Vorbei. Zwar ist der Bau der Pipeline ein wenig in Verzug, sie wird nicht, wie geplant, bis zum 31. Dezember fertig, aber sie wird sich nicht allzu sehr verzögern. Das Schiff kann am Tag ca. drei Kilometer Pipeline verlegen und es fehlen nur noch lächerliche 150 Kilometer, das sind 50 Tage, wenn das Wetter nicht für Verzögerungen sorgt. Also dürfte die Pipeline Ende Januar verlegt sein.
Die USA haben nicht das CAATSA-Gesetz für die Sanktionen genutzt, unter dem sie so ziemlich alles und jeden unkompliziert mit Sanktionen belegen können, sie haben die Sanktionen, die nun eingeführt werden sollen, in den Verteidigungsetat eingebaut. Eine ungewöhnliche Lösung. Und eine Lösung, die Zeit braucht. Der Etat wird wohl nächste Woche verabschiedet, danach beginnt die Uhr zu ticken. Nach Annahme des Gesetzes hat das Außenministerium 60 Tage Zeit, um eine Liste von Unternehmen zu erstellen, die auf die Sanktionsliste kommen. Diese haben danach noch einmal 30 Tage Zeit, ihre Arbeit abzubrechen, bevor die Sanktionen tatsächlich in Kraft treten.
Wenn das Außenministerium die 60 Tage ausschöpft, ist die Pipeline fertig, bevor Sanktionen verhängt werden können. Aber selbst wenn es schneller arbeitet, sind auch in den USA demnächst Weihnachts- und Neujahrsfeiertage. Wenn die Liste Anfang Januar vorgelegt wird, ist es möglich, dass Nord Stream 2 innerhalb von den 30 Tagen fertig wird und die Sanktionen nicht mehr greifen.
Die Bauherren haben mitgeteilt, dass sie – sollten am Ende bei Beginn der Sanktionen noch ein paar Kilometer fehlen – die Bauarbeiten auch ohne das Spezialschiff der Schweizer Firma Allseas beenden könnten. Das würde mehr Zeit kosten, es würde teurer werden, aber es würde Nord Stream 2 nicht mehr verhindern können.

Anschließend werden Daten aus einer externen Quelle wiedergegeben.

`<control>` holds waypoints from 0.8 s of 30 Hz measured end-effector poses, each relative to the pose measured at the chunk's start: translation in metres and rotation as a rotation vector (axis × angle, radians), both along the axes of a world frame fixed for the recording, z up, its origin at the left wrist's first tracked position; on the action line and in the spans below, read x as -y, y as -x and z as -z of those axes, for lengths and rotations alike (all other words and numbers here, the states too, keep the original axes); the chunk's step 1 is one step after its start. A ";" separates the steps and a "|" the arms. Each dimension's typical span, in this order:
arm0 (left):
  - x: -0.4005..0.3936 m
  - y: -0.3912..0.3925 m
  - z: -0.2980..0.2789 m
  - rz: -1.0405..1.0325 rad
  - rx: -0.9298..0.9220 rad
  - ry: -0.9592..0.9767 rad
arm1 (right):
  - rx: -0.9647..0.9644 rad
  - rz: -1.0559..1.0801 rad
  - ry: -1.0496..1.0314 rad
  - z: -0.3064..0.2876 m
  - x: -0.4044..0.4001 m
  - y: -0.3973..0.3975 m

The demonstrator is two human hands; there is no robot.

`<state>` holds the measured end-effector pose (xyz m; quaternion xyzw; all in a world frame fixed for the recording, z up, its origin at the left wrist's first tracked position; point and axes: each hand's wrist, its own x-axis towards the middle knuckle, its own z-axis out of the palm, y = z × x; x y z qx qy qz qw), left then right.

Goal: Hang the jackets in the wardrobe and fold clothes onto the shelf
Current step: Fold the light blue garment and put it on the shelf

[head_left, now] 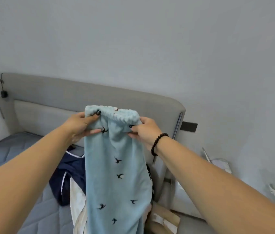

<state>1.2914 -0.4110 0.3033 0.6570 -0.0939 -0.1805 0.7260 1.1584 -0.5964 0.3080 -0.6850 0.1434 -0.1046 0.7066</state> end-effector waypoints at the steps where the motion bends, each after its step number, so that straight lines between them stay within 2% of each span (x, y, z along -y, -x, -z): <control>1: 0.001 -0.001 -0.029 -0.080 0.112 0.023 | 0.079 0.000 0.022 -0.027 -0.005 -0.007; 3: 0.001 0.009 -0.084 -0.192 0.318 0.061 | 0.229 0.025 0.047 -0.079 -0.015 -0.006; 6: -0.005 0.036 -0.160 -0.254 0.510 0.181 | 0.438 0.086 0.114 -0.152 -0.029 0.021; 9: -0.032 0.075 -0.226 -0.203 0.663 0.302 | 0.574 0.071 0.221 -0.211 -0.045 0.070; 12: -0.074 0.124 -0.256 -0.116 0.832 0.321 | 0.616 0.036 0.212 -0.241 -0.069 0.123; 17: -0.141 0.196 -0.229 -0.053 0.889 0.202 | 0.500 0.016 0.137 -0.211 -0.121 0.204; 21: -0.182 0.241 -0.164 -0.060 0.826 -0.001 | 0.297 0.039 0.108 -0.151 -0.157 0.260; 24: -0.216 0.278 -0.107 0.013 0.729 -0.140 | 0.155 0.011 0.111 -0.096 -0.179 0.300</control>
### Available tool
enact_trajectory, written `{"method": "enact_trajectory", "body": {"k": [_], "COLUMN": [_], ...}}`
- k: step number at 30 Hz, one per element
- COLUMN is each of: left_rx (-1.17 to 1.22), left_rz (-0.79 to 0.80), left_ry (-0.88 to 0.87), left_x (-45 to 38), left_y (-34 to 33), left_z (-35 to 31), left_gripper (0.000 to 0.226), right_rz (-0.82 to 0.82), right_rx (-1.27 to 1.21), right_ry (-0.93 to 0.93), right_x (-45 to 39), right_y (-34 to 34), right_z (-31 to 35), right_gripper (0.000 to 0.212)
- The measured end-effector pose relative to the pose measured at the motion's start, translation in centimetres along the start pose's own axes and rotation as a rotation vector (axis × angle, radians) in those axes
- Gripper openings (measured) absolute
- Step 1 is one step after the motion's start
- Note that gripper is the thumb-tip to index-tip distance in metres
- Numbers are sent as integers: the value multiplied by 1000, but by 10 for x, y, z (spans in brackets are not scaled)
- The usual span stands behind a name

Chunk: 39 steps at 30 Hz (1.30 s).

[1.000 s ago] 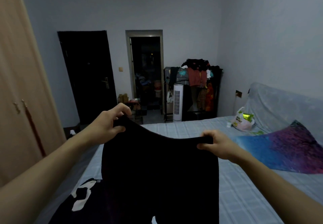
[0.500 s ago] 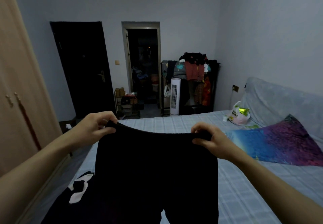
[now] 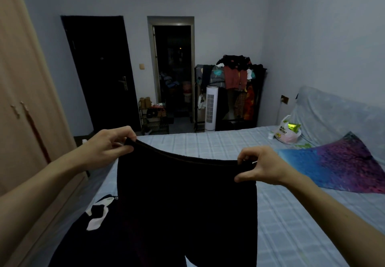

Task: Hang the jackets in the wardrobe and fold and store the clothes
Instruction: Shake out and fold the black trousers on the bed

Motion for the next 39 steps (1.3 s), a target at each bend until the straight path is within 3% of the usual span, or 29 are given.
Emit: {"method": "enact_trajectory", "body": {"k": [2,5,9,12,15,18,22,27,34,37,39], "left_rx": [5,-33,-63,-111,-149,-186,-330,-323,-249,-217,-218], "left_rz": [-18,-65,-99,-101,-126,-83,88,22,102,213,197], "left_ry": [-7,7,1,-4,29,105,52,99,119,125,115], "left_x": [3,6,7,7,7,9,17,39,62,81,94], "left_y": [1,2,0,-4,-4,0,-15,-32,-57,-80,-97], "left_z": [-1,2,1,-3,0,4,12,36,55,66,67], "left_gripper": [22,15,10,31,38,48,30,29,38,38,35], "right_rz": [63,105,-97,-265,-314,-269,-186,-161,-148,-23,104], "right_rx": [-48,-142,-67,-8,50,65,213,162,178,181,179], "right_ry": [-15,-35,-3,16,60,38,69,22,-104,-153,-235], "right_x": [3,6,3,-4,-11,-14,-12,6,40,63,82], "right_y": [-2,-5,-6,-5,-4,-5,-26,-47,-71,-85,-96], "right_z": [2,7,11,14,20,20,15,9,7,-2,-5], "right_gripper": [37,35,28,29,28,32,9,5,12,24,32]}}
Point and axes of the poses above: each hand's wrist, its own x-axis away from the middle knuckle, its own y-axis out of the back of the hand, z = x × y, the point moved 4 cm from there along -x, towards the middle knuckle
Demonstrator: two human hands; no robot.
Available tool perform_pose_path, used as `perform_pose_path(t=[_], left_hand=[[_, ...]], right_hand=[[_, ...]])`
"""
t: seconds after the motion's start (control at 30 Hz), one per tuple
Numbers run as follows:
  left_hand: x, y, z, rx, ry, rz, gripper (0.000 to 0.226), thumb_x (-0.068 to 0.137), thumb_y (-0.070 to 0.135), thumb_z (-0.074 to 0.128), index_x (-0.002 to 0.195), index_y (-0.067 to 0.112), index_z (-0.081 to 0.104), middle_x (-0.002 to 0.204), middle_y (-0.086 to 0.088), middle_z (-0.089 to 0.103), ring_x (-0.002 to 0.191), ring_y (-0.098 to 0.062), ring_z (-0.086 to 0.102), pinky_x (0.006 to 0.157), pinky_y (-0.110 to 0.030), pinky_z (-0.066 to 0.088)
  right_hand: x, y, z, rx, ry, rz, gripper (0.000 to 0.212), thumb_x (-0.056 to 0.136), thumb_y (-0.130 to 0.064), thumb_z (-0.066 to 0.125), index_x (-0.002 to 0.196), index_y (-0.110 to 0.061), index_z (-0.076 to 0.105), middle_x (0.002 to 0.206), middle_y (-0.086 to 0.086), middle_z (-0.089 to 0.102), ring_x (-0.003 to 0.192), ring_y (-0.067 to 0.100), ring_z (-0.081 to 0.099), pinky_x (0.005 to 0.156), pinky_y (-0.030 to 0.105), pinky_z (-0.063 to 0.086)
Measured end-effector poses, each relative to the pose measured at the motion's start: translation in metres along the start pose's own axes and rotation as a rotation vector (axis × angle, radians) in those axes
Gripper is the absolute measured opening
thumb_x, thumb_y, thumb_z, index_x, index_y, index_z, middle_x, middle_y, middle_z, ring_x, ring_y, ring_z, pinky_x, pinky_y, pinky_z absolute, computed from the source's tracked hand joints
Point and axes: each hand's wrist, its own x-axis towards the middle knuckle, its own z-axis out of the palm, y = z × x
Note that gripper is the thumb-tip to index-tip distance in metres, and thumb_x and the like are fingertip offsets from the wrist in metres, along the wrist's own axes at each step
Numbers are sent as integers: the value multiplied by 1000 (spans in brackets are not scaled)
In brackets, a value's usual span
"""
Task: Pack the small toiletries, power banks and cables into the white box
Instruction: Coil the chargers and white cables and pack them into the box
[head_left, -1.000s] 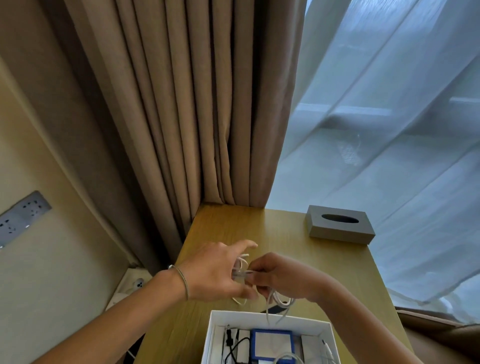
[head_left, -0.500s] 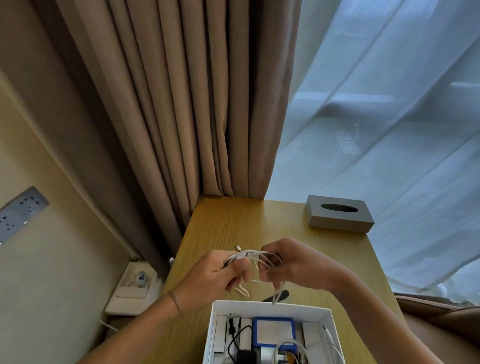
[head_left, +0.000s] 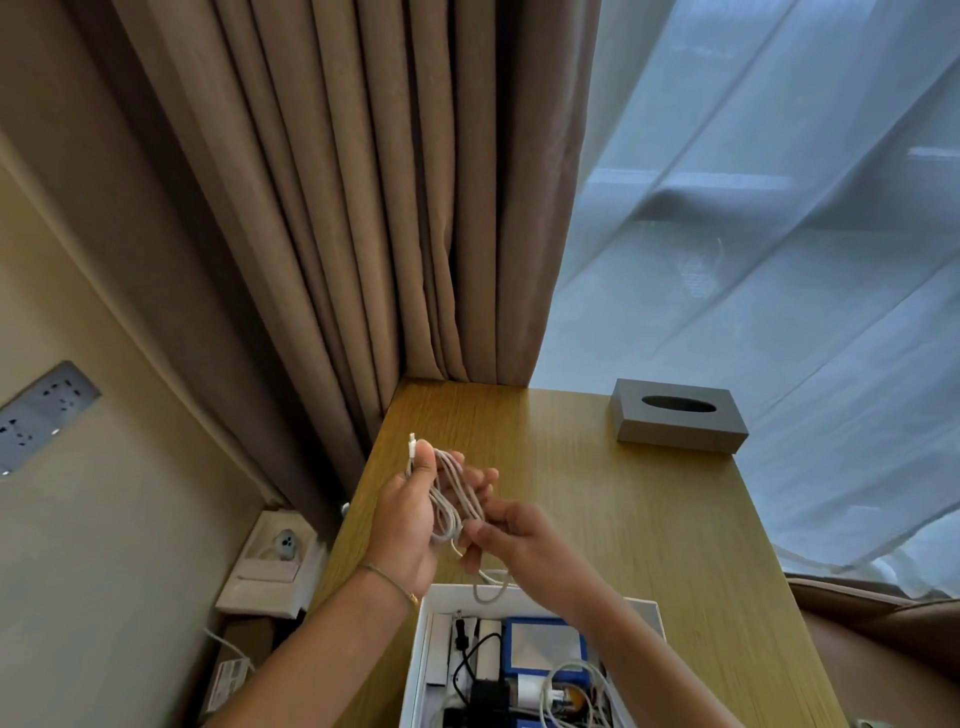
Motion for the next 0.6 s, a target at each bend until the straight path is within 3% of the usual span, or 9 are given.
perform_pose_path(t=[0.1, 0.17, 0.27, 0.37, 0.47, 0.53, 0.6], left_hand=[[5, 3, 3, -13, 50, 57, 44, 103, 45, 39, 84, 8, 53, 56, -2, 48, 46, -16, 53, 54, -34, 58], [5, 4, 6, 194, 74, 197, 44, 104, 45, 38, 81, 10, 51, 56, 1, 40, 42, -11, 39, 45, -29, 46], [0, 4, 4, 561, 24, 439, 42, 104, 41, 38, 82, 9, 51, 57, 1, 38, 46, -16, 35, 45, -36, 37], [-3, 7, -2, 848, -80, 604, 32, 104, 41, 39, 84, 20, 54, 56, 7, 39, 49, -13, 37, 45, -43, 36], [-8, 7, -3, 1055, -244, 730, 27, 103, 42, 43, 84, 24, 51, 61, 10, 44, 51, -9, 42, 47, -31, 38], [-11, 5, -4, 1184, -342, 742, 30, 94, 58, 48, 88, 29, 49, 70, 11, 47, 58, -10, 47, 50, -24, 39], [-10, 5, -8, 1330, -442, 675, 52, 72, 80, 60, 97, 36, 49, 82, 19, 49, 67, -2, 49, 55, -15, 40]], right_hand=[[-3, 7, 5, -133, -41, 55, 24, 98, -27, 57, 86, -14, 73, 87, 10, 76, 79, 35, 63, 93, 60, 48], [-7, 9, 8, -119, -67, 77, 21, 100, -25, 57, 86, -18, 72, 83, 6, 77, 78, 30, 65, 94, 57, 48], [-14, 8, 5, -59, -60, 106, 25, 101, -20, 57, 80, -18, 69, 71, 4, 68, 67, 20, 66, 87, 52, 54], [-20, 2, -8, -94, -54, 120, 28, 102, -23, 56, 79, -15, 69, 69, 7, 62, 60, 22, 60, 71, 44, 51], [-23, -9, -23, -167, -62, 157, 28, 102, -25, 57, 83, -7, 69, 64, 4, 58, 55, 16, 55, 66, 37, 52], [-22, -17, -33, -257, -52, 167, 28, 100, -26, 59, 87, -5, 71, 61, -2, 57, 52, 10, 51, 59, 30, 48], [-21, -24, -42, -339, -43, 170, 25, 98, -26, 61, 85, -9, 73, 58, -7, 56, 51, 8, 48, 56, 27, 44]])
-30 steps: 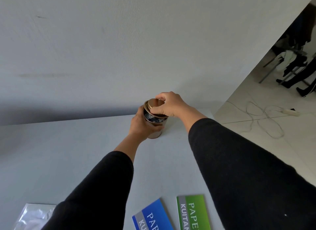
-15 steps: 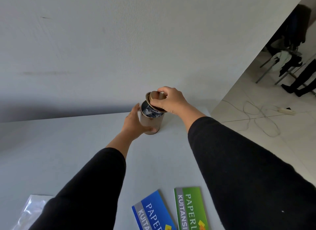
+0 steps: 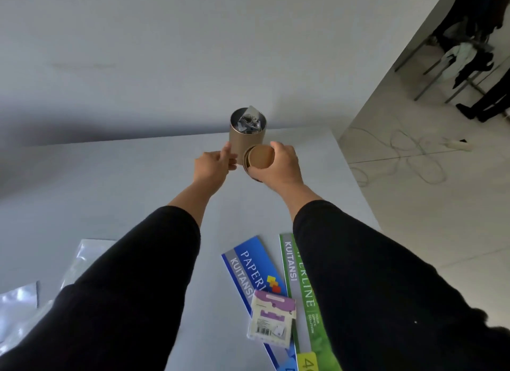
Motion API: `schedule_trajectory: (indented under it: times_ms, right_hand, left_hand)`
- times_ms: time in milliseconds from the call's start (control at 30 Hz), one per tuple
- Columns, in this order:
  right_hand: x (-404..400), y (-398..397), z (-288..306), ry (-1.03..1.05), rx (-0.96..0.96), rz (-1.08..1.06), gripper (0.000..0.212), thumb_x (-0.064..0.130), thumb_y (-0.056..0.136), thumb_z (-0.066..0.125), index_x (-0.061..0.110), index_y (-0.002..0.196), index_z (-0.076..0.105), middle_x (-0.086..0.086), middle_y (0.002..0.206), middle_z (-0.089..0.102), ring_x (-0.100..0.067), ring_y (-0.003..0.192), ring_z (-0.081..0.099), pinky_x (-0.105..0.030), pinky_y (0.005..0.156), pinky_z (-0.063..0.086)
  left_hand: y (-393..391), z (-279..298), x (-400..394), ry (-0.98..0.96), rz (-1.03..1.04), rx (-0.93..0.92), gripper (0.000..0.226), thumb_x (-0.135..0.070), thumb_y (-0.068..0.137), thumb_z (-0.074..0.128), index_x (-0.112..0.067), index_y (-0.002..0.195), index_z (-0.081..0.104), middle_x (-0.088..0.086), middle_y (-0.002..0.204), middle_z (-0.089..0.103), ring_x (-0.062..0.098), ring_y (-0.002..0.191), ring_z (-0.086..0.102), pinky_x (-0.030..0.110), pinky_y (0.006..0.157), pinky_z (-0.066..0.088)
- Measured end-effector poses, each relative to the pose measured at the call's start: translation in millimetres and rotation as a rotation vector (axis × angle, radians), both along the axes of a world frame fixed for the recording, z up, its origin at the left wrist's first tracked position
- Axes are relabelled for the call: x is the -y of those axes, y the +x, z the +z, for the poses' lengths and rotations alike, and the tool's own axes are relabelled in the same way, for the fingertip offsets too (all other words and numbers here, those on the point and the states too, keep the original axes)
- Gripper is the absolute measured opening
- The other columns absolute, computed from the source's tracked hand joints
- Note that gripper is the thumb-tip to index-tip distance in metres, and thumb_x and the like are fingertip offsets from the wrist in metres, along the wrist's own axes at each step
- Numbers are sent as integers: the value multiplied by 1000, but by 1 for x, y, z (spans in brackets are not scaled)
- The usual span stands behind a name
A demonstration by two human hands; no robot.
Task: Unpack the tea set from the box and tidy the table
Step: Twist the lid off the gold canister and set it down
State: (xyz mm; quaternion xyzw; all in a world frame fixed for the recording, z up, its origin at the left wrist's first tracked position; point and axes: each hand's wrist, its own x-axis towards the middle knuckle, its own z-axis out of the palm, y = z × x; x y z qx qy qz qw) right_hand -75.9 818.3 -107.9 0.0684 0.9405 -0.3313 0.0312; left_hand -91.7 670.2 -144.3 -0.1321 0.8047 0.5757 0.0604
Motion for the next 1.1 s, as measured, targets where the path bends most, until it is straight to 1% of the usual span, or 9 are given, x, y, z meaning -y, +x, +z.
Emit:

Im Juni wurde ein Gesetz im Kongress eingereicht, dass wesentlich härtere Sanktionen vorgesehen hat, als die, die jetzt kommen, und das Gesetz hätte auch früher in Kraft treten können. Aber man hat dann von dem Gesetz nichts mehr gehört.
Auch wenn Senatoren wie Ted Cruz fleißig und kamerawirksam gegen das Projekt wettern, getan wurde tatsächlich 2019 nichts und niemand hat eine Antwort darauf, warum die USA nichts getan haben, um die doppelte verhasste Pipeline zu stoppen. Der Spiegel schrieb dazu:
„Tatsächlich hätte die US-Regierung, wenn sie gewollt hätte, schon längst gegen die Pipeline vorgehen können. Sie hätte einfach Sanktionen nach dem CAATSA-Gesetz von 2017 verhängen können, dem Countering America’s Adversaries Through Sanctions Act. Darauf aber verzichtete sie. Trumps Parteifreund Cruz hat das durchaus bemerkt. Wenn die Pipeline fertiggestellt würde, „dann ist das die Schuld von Mitgliedern dieser Regierung, die auf ihren Hintern saßen und ihre Macht nicht ausgeübt haben“, polterte der Senator jüngst. Gemeint war: Finanzminister Steven Mnuchin. Andere mutmaßen, dass Mnuchin nicht der einzige Bremser war. Warum haben das Weiße Haus und der Kongress bis kurz vor Schluss gewartet, bevor sie Sanktionen beschlossen? Das fragte der Energieexperte des Nachrichtenportals Politico, Ben Lefebvre. Die Antwort seiner Recherche: Angst vor Trump. Die Republikaner befürchteten, dass Nord-Stream-Sanktionen in den Kontext der russischen Wahlkampfmanipulation 2016 geraten würden, ein Thema, von dem Trump nichts wissen will. Also zögerten sie eine Entscheidung hinaus.“
Das ist eine mögliche Erklärung, aber sie überzeugt nur bedingt. Trump tut alles für die US-Erdölindustrie, die ihr Fracking-Gas nach Europa verkaufen will. Und letztlich hätte ein entschiedenes Auftreten von Trump gegen Nord Stream 2 seinen Kritikern ein wenig Wind aus den Segeln nehmen können, denn er hätte damit definitiv Russland geschadet, was ja gerade seine Gegner bei den Demokraten immer fordern. In meinen Augen ist es für Trump innenpolitisch viel gefährlicher, wenn Nord Stream 2 fertig wird und die Demokraten ihm vorwerfen können, er habe Russland indirekt unterstützt.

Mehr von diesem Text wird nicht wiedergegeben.